Scan the records below, and wherever a line has the word "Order", pull it out.

------ Information given

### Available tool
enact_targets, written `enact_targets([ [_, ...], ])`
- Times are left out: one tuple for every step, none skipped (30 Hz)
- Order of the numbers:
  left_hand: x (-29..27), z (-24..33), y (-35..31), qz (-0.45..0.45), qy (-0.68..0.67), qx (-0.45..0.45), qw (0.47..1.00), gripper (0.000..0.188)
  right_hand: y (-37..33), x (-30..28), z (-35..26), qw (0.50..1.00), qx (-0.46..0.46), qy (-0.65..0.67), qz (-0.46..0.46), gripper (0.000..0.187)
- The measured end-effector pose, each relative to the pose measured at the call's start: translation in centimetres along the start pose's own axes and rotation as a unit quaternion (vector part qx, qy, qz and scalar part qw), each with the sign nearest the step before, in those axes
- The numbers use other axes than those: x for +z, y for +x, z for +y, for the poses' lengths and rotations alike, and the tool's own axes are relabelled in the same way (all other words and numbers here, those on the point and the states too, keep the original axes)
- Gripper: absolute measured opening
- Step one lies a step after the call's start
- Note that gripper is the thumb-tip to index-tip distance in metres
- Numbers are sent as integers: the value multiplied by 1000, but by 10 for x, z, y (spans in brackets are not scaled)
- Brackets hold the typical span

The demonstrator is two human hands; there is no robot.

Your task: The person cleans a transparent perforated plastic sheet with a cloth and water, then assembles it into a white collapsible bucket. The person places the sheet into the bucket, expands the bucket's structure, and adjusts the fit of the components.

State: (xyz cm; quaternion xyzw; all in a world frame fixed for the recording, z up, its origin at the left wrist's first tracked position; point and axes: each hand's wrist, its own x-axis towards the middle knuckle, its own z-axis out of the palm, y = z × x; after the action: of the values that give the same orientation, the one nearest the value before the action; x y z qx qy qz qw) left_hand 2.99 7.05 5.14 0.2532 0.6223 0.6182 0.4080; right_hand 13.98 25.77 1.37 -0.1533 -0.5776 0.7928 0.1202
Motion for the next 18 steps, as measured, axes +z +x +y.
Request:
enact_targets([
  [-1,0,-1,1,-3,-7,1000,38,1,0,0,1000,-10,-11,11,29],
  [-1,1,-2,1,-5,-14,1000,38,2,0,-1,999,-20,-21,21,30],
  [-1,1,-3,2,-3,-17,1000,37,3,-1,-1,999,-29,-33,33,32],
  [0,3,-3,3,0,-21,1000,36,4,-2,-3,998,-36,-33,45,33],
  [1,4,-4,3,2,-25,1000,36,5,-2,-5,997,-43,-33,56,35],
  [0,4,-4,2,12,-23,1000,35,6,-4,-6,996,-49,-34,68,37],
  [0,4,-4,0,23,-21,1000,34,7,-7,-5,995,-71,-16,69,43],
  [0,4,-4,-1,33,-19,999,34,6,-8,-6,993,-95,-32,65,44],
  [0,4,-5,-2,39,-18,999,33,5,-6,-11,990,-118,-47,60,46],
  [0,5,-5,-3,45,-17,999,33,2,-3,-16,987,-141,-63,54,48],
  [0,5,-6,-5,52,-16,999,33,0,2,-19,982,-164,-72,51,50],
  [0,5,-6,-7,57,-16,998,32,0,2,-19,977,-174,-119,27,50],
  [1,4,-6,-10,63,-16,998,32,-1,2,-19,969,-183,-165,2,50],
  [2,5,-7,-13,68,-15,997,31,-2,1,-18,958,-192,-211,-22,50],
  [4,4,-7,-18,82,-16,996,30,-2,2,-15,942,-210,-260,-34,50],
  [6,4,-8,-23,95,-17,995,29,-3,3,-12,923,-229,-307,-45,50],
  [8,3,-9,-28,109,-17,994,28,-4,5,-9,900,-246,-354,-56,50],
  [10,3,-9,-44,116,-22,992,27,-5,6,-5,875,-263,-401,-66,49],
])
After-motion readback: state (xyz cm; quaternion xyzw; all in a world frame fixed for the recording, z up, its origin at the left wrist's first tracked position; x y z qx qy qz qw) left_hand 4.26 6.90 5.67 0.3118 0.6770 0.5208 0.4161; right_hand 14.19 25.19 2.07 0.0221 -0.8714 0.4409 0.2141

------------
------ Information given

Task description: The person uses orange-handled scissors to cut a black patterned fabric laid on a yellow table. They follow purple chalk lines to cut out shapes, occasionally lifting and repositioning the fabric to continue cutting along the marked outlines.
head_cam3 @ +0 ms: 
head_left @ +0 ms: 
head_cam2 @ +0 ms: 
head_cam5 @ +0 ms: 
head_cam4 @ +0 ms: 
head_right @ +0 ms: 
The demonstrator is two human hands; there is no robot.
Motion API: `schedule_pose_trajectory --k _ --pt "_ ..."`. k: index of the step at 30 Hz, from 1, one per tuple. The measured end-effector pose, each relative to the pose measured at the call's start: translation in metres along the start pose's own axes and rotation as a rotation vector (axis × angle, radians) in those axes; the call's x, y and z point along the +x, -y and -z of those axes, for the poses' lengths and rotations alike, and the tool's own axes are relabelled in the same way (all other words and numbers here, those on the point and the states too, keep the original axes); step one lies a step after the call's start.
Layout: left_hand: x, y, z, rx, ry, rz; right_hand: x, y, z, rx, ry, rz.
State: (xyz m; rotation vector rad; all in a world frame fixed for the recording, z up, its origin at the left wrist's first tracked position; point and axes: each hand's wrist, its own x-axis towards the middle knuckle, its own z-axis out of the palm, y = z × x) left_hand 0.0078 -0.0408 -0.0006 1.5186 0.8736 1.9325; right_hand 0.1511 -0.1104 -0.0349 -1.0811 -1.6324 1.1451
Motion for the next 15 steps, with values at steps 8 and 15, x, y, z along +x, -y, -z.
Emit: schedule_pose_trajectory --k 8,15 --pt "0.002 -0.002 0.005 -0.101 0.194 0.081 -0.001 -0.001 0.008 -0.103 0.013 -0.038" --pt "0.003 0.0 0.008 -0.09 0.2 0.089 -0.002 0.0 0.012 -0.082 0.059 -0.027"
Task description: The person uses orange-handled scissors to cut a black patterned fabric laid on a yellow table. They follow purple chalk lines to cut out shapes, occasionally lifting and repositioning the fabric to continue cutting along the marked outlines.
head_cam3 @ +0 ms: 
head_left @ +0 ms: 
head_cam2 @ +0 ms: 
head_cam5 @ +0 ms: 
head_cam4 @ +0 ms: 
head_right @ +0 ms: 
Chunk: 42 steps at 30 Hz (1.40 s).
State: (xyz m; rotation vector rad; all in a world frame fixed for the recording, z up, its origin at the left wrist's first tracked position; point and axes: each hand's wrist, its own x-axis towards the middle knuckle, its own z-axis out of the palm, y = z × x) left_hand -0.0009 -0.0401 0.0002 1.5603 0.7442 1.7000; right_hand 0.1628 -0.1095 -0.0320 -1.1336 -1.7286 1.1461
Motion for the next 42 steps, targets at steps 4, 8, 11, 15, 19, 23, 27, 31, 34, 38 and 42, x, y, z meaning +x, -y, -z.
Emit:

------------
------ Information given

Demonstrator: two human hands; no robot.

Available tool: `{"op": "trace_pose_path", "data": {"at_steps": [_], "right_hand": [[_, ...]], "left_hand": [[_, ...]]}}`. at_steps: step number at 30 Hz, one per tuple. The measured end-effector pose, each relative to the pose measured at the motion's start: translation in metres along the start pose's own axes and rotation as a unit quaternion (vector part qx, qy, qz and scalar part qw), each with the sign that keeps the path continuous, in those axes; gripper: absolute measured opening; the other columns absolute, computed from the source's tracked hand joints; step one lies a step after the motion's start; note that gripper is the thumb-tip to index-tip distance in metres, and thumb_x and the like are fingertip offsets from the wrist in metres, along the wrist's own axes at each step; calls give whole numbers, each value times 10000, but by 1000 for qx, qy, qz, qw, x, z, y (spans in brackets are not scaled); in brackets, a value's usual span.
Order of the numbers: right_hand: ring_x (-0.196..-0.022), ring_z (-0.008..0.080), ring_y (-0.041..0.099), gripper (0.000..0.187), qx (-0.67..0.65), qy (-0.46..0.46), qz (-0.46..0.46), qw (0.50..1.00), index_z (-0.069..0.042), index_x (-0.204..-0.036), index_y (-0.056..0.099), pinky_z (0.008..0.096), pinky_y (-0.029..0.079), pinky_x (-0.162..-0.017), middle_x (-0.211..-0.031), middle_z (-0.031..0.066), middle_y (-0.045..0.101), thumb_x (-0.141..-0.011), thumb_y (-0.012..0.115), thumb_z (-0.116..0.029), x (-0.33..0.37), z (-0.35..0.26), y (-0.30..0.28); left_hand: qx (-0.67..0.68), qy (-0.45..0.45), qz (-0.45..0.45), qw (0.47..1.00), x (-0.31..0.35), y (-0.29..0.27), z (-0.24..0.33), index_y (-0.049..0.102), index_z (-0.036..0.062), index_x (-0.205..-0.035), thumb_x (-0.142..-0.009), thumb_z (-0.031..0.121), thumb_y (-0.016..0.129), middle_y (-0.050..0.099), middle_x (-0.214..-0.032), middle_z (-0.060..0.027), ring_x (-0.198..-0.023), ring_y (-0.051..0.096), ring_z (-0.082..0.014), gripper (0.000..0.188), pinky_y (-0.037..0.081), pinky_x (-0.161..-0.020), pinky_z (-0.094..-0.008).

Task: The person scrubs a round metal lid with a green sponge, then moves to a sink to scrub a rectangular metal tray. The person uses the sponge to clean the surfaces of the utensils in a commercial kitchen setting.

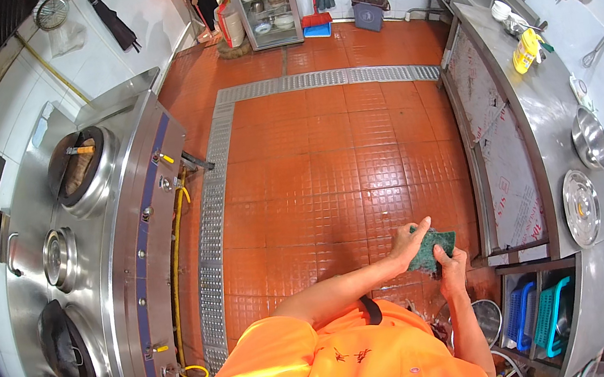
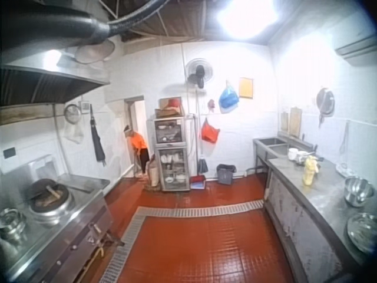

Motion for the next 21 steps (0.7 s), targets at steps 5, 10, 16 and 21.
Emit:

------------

Solution.
- Order of the numbers:
Order of the numbers: right_hand: ring_x (-0.196..-0.022), ring_z (-0.008..0.080), ring_y (-0.041..0.099), gripper (0.000..0.187), qx (-0.67..0.65), qy (-0.46..0.46), qz (-0.46..0.46), qw (0.50..1.00), index_z (-0.069..0.042), index_x (-0.204..-0.036), index_y (-0.056..0.099), pinky_z (0.008..0.096), pinky_y (-0.029..0.079), pinky_x (-0.162..-0.017), middle_x (-0.211..-0.031), middle_z (-0.031..0.066), middle_y (-0.045..0.101), thumb_x (-0.141..-0.011), thumb_y (-0.012..0.115), thumb_z (-0.116..0.029), x (-0.33..0.37), z (-0.35..0.26), y (-0.30..0.28); left_hand: qx (-0.67..0.68), qy (-0.45..0.45), qz (-0.45..0.45), qw (0.47..1.00), x (-0.31..0.35), y (-0.29..0.27), z (-0.24..0.33), index_y (-0.049..0.102), index_z (-0.036..0.062), index_x (-0.205..-0.035), thumb_x (-0.142..-0.009), thumb_z (-0.031..0.121), thumb_y (-0.016..0.129), middle_y (-0.050..0.099), middle_x (-0.214..-0.032), middle_z (-0.060..0.027), ring_x (-0.198..-0.023), ring_y (-0.051..0.096), ring_z (-0.082..0.014), gripper (0.000..0.188), pinky_y (-0.037..0.081), pinky_x (-0.161..-0.020), pinky_z (-0.094..-0.008).

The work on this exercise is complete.